• **WHAT YOU WILL DO**
Exactly as written, print every line of the listing below and omit its pictures.

• **AVAILABLE DATA**
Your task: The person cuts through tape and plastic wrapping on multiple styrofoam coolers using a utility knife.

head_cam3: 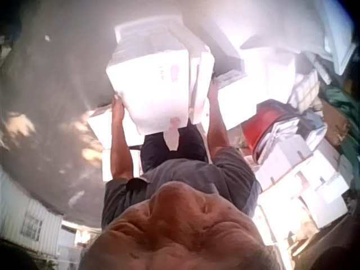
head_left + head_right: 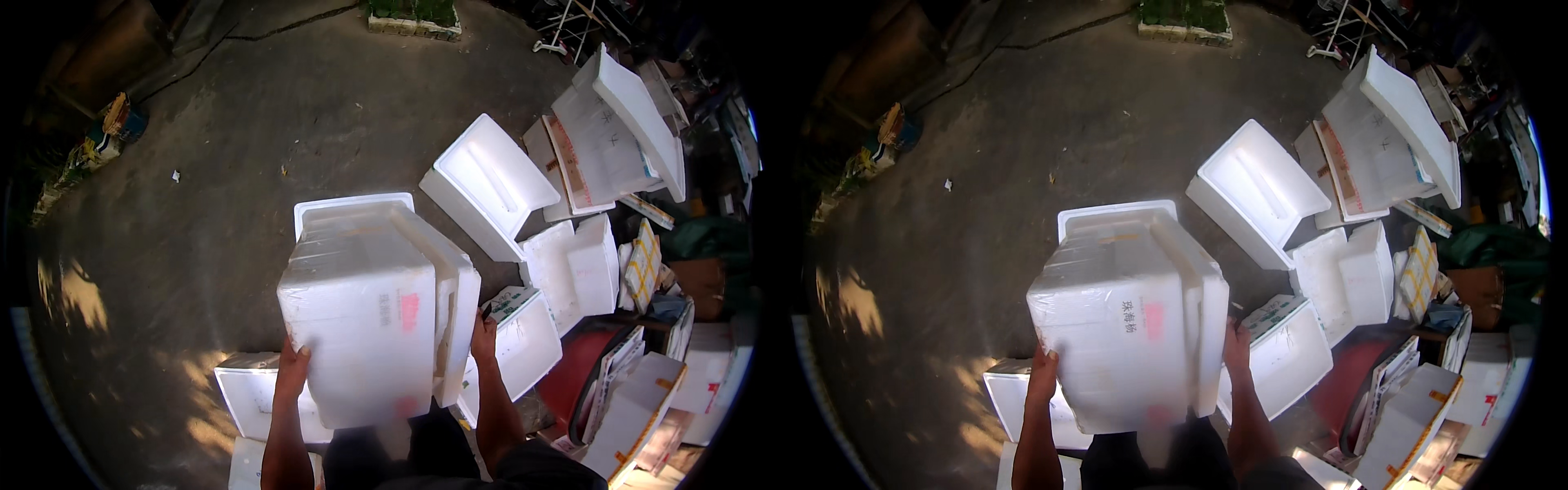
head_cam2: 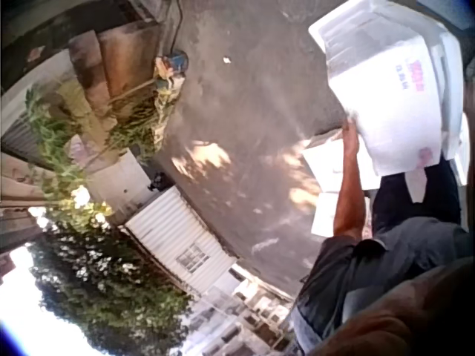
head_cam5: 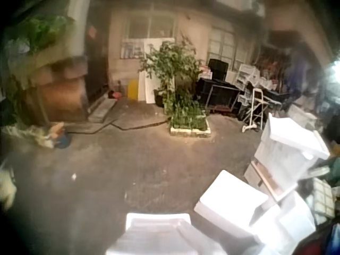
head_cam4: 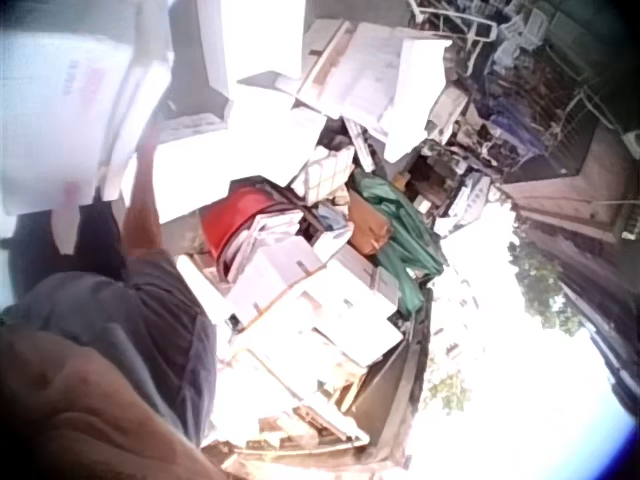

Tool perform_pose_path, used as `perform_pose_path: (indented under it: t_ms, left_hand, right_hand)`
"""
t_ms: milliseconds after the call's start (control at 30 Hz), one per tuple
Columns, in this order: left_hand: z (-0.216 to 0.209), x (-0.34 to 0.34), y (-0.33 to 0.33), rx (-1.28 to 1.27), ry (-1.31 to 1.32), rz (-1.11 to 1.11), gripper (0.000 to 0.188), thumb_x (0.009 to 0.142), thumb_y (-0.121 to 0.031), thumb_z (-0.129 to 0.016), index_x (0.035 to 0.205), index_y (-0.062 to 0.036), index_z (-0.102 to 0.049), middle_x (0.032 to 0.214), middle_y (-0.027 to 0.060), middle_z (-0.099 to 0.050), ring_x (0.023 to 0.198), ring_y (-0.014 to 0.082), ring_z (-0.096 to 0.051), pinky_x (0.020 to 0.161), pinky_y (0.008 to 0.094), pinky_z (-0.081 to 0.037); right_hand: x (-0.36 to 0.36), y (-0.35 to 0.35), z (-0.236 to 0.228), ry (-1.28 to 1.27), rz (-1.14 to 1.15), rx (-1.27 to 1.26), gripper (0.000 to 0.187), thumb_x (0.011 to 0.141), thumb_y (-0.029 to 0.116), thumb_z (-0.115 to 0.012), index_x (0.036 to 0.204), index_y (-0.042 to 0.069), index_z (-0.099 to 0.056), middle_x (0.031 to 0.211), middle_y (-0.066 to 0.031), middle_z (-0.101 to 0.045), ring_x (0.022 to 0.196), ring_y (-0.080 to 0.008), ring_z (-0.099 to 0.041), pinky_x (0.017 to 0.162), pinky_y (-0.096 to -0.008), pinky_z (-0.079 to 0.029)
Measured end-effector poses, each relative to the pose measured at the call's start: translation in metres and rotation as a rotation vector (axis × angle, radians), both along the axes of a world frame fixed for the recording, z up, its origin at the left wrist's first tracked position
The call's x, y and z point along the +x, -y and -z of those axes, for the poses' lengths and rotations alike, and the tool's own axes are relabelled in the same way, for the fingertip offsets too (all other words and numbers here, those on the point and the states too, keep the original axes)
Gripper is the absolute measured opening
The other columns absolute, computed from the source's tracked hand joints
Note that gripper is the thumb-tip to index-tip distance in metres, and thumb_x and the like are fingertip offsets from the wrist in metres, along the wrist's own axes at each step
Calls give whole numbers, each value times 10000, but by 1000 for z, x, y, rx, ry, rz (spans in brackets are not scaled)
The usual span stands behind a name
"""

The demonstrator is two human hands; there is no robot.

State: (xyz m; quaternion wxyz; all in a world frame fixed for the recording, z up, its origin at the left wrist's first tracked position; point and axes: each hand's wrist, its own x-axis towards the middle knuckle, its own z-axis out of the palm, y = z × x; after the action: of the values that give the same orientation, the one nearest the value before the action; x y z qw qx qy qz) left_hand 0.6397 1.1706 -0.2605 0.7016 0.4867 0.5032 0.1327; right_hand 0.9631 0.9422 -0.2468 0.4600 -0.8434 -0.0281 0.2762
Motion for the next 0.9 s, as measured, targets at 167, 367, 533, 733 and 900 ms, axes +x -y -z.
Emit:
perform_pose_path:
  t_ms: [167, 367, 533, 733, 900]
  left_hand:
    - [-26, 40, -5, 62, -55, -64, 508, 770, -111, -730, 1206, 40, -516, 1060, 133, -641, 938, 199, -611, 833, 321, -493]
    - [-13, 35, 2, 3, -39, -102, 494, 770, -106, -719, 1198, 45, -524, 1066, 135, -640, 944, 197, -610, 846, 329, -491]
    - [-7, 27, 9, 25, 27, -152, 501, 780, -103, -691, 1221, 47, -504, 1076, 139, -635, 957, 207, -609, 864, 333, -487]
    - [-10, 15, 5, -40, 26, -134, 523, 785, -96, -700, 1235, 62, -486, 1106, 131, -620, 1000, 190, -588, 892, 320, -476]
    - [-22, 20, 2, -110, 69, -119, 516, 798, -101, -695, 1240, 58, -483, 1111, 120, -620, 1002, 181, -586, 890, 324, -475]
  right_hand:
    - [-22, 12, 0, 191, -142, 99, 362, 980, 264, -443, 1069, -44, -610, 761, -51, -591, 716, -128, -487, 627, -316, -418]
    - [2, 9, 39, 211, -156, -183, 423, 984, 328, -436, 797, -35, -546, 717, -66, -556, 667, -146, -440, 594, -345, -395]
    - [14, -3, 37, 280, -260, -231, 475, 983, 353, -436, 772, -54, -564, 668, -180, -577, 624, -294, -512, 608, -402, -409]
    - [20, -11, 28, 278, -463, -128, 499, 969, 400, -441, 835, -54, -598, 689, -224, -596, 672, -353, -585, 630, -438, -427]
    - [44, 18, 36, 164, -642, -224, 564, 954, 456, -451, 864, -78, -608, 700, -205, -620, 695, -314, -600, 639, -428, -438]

• **THE COMPLETED TASK**
Your task: The person cuts through tape and plastic wrapping on multiple styrofoam coolers using a utility knife.

head_cam3: 
head_left + head_right: 
head_cam2: 
head_cam5: 
head_cam4: 

Tool perform_pose_path, used as `perform_pose_path: (indented under it: t_ms, left_hand, right_hand)`
"""
t_ms: milliseconds after the call's start (control at 30 Hz), one per tuple
Columns, in this order: left_hand: z (-0.216 to 0.209), x (-0.34 to 0.34), y (-0.33 to 0.33), rx (-1.28 to 1.27), ry (-1.31 to 1.32), rz (-1.11 to 1.11), gripper (0.000 to 0.188), thumb_x (0.009 to 0.142), thumb_y (-0.121 to 0.031), thumb_z (-0.129 to 0.016), index_x (0.035 to 0.205), index_y (-0.062 to 0.036), index_z (-0.102 to 0.049), middle_x (0.032 to 0.214), middle_y (-0.027 to 0.060), middle_z (-0.099 to 0.050), ring_x (0.023 to 0.198), ring_y (-0.014 to 0.082), ring_z (-0.096 to 0.051), pinky_x (0.020 to 0.161), pinky_y (0.008 to 0.094), pinky_z (-0.081 to 0.037); right_hand: x (-0.36 to 0.36), y (-0.35 to 0.35), z (-0.236 to 0.228), ry (-1.28 to 1.27), rz (-1.14 to 1.15), rx (-1.27 to 1.26), gripper (0.000 to 0.187), thumb_x (0.011 to 0.141), thumb_y (-0.029 to 0.116), thumb_z (-0.115 to 0.012), index_x (0.036 to 0.204), index_y (-0.042 to 0.069), index_z (-0.099 to 0.056), middle_x (0.031 to 0.211), middle_y (-0.066 to 0.031), middle_z (-0.101 to 0.045), ring_x (0.022 to 0.196), ring_y (-0.080 to 0.008), ring_z (-0.099 to 0.041), pinky_x (0.017 to 0.162), pinky_y (-0.096 to -0.008), pinky_z (-0.079 to 0.029)
Measured end-effector poses, each relative to the pose measured at the call's start: translation in metres and rotation as a rotation vector (axis × angle, radians), both along the axes of a world frame fixed for the recording, z up, its origin at the left wrist's first tracked position
The call's x, y and z point along the +x, -y and -z of those axes, for the poses' lengths and rotations alike, and the tool's own axes are relabelled in the same way, for the fingertip offsets too (all other words and numbers here, those on the point and the states too, keep the original axes)
Gripper is the absolute measured opening
The other columns absolute, computed from the source's tracked hand joints
Note that gripper is the thumb-tip to index-tip distance in metres, and thumb_x and the like are fingertip offsets from the wrist in metres, along the wrist's own axes at each step
Calls give whole numbers, each value times 10000, but by 1000 for z, x, y, rx, ry, rz (spans in brackets are not scaled)
The usual span stands behind a name
"""

The demonstrator is two human hands; there is no robot.

State: (xyz m; quaternion wxyz; all in a world frame fixed for the recording, z up, its origin at the left wrist's first tracked position; point and axes: each hand's wrist, its own x-axis towards the middle knuckle, its own z-axis out of the palm, y = z × x; after the action: of the values that give the same orientation, the one nearest the value before the action; x y z qw qx qy qz) left_hand 0.6397 1.1706 -0.2605 0.7016 0.4867 0.5032 0.1327; right_hand 0.9631 0.9422 -0.2468 0.4600 -0.8434 -0.0281 0.2762
Motion for the next 0.9 s, as measured, targets at 167, 367, 533, 733 and 900 ms, axes +x -y -z.
Emit:
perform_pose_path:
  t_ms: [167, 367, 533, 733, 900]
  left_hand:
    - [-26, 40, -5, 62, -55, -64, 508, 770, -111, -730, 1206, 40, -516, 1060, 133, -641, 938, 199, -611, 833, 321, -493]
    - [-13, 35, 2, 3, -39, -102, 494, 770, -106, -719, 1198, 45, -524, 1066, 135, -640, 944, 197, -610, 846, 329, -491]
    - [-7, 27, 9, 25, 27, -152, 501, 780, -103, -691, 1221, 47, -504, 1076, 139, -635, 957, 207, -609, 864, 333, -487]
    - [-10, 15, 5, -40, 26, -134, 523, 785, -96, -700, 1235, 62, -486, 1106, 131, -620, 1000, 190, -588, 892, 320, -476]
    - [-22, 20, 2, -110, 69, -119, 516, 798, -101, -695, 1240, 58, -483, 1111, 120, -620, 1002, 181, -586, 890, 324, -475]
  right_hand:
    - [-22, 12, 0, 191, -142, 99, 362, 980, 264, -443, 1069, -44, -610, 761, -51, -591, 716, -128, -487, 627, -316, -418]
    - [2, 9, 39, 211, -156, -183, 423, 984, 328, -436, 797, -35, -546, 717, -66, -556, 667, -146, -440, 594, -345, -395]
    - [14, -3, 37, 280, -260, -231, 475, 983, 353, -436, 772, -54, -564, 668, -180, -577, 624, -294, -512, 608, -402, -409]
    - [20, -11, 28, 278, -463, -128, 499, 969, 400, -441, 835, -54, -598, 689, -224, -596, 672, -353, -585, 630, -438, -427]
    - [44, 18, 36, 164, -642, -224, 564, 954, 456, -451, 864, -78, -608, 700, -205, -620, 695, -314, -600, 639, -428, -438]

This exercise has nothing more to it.